A report by Human Rights Watch, detailing alleged sexual exploitation of women and girls in Internally Displaced Persons’ camps by Nigerian government and security officials, has attracted anger and condemnation from groups and individuals.
The HRW report, which was made public in Abuja on Monday, prompted President Muhammadu Buhari to order an investigation into the development, with a pledge to bring those found culpable to book.
Meanwhile, Buhari on Monday instructed that the alleged exploitation of women and girls in the IDPs camps as contained in the HRW report, be investigated.
The President’s directive was contained in a statement by his Senior Special Assistant on Media and Publicity, Garba Shehu.
According to the statement, Buhari would wait for the outcome of the investigations before deciding his next line of action on the matter.
The presidential spokesman said the President was “worried and shocked” by the HRW report.
He said, “Nigerians and the international community can rest assured that the allegations raised in the HRW are not being taken lightly.
“President Buhari has instructed the Inspector-General of Police and the state governors of the affected states to immediately commence investigations into the issue.
“Their findings will determine the next course of action for the government and define an appropriate response.”
The report by HRW accused government officials as well as security officials of raping and sexually exploiting women and girls displaced by the Boko Haram criminal activities.
The report accused the government of not doing enough to protect displaced women and girls and ensuring that they had access to basic rights and services.
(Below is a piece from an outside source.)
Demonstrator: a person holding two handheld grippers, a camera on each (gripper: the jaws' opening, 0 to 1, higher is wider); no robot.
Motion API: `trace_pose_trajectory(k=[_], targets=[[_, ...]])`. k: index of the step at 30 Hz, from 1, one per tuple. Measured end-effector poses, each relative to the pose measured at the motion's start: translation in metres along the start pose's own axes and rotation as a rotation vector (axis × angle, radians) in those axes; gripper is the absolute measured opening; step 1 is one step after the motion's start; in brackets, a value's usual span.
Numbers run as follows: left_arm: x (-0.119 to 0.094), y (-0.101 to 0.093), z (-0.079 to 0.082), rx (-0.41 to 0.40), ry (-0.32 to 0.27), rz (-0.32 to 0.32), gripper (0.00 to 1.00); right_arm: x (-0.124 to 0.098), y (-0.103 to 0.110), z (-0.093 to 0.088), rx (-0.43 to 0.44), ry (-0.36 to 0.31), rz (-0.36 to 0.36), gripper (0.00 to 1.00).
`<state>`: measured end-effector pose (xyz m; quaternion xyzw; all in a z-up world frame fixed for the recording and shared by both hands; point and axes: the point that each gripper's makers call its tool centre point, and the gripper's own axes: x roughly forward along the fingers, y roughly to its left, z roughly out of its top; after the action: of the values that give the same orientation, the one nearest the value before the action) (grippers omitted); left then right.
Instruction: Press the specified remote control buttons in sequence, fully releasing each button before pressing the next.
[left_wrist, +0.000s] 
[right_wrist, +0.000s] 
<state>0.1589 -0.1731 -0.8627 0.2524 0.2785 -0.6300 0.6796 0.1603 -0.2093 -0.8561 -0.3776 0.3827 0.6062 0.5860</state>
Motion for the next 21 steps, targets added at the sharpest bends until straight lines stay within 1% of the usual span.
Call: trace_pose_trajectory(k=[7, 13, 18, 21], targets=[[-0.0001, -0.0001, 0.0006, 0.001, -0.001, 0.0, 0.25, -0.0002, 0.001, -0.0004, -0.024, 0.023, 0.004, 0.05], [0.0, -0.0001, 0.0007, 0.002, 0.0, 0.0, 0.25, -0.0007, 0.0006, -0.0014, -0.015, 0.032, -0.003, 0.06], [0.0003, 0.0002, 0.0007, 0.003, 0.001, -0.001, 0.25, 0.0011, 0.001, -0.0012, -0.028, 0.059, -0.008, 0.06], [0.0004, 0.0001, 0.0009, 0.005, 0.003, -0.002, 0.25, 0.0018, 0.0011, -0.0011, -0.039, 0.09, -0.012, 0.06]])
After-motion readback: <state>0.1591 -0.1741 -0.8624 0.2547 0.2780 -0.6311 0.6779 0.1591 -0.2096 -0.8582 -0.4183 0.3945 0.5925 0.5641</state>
It also faulted the government for not taking action against the abusers, who, it alleged, included camp leaders, vigilance groups, policemen and soldiers.
The HRW said in July 2016, it documented sexual abuses, including rape and exploitation, of 43 women and girls living in seven IDPs’ camps in Maiduguri, the Borno State capital.
It explained that the victims were from Borno towns and villages, including Abadam, Bama, Baga, Damasak, Dikwa, Gamboru Ngala, Gwoza, Kukawa and Walassa.
The Senior Nigeria Researcher at the HRW, Mausi Segun, was quoted in the report as saying, “It is bad enough that these women and girls are not getting the much-needed support for the horrific trauma they suffered at the hands of Boko Haram.
“It is disgraceful and outrageous that people, who should protect these women and girls, are attacking and abusing them.”
Four of the victims told HRW that they were drugged and raped, while 37 were coerced into sex through false marriage promises and material and financial assistance.
Many of those coerced into sex said they were abandoned in case of pregnancy.
A situational assessment of IDPs in the North-East in July, 2016, by NOI Polls, a Nigerian research organisation, stated that 66 per cent of 400 displaced persons in Adamawa, Borno and Yobe states alleged that camp officials sexually abused the displaced women and girls.
Women and girls abused by members of the security forces and vigilance groups told HRW they felt powerless and feared retaliation if they reported the abuse.
In one heartrending narration, a 17-year-old girl said just over a year after she fled the frequent Boko Haram attacks in Dikwa, a town, 56 miles from Maiduguri, a policeman approached her for “friendship” in the camp, but turned around to raped her.
She added, “One day, he demanded to have sex with me. I refused, but he forced me. It happened just that one time, but soon, I realised I was pregnant. When I informed him about my condition, he threatened to shoot and kill me if I told anyone else. So, I was too afraid to report him.”
Meanwhile, the National Emergency Management Agency said none of its staff was indicted in the report, adding that no NEMA official was involved in the allegations raised by the HRW.
NEMA stated that although it coordinated activities in the IDPs’ camps, its officials did not reside in any of the camps.
The Senior Information Officer at NEMA, Mr. Sani Datti, said, “The report did not indict any of our officials.
“It mentioned other security agencies; no NEMA official was reported to have been involved in such act. Meanwhile, it is important to tell you that none of our officials lives in any of the camps.
“Several organisations are involved in the camps and we call them sectors. We coordinate all these sectors, but we don’t live in the camps and that is why we can boldly tell you that none of our officials is involved or indicted in the allegations raised by that report.”
The Acting Director, Defence Information, Brig.-Gen. Rabe Abubakar, said the military had always ensured the protection of the rights of Nigerians in all its operations, stressing that the situation in the IDPs’ camps was not an exception.
He called on Human Rights Watch International to come forward with evidence of such acts for appropriate action rather than resorting to media warfare.
He said, “We protect the lives and human dignity of our citizens especially the Internally Displaced Persons, who are supposed to be in a very sorry state. We don’t condone anything as abuse of human rights, let alone the rights of IDPs.
“Just of recent, we dismissed a soldier and jailed him for three years for molesting a child in Maiduguri. So, if we can do that, it shows that we don’t tolerate this kind of thing. However, as I said, we are not going to take issue with them (HRW).
“If there is any evidence, they should please come forward; they should not make it a media war.
The police spokesman, Donald Awunah, could not be reached on Monday for comment on the alleged sexual exploitation of women in IDP camps by policemen.
He did not return calls and SMS to his mobile.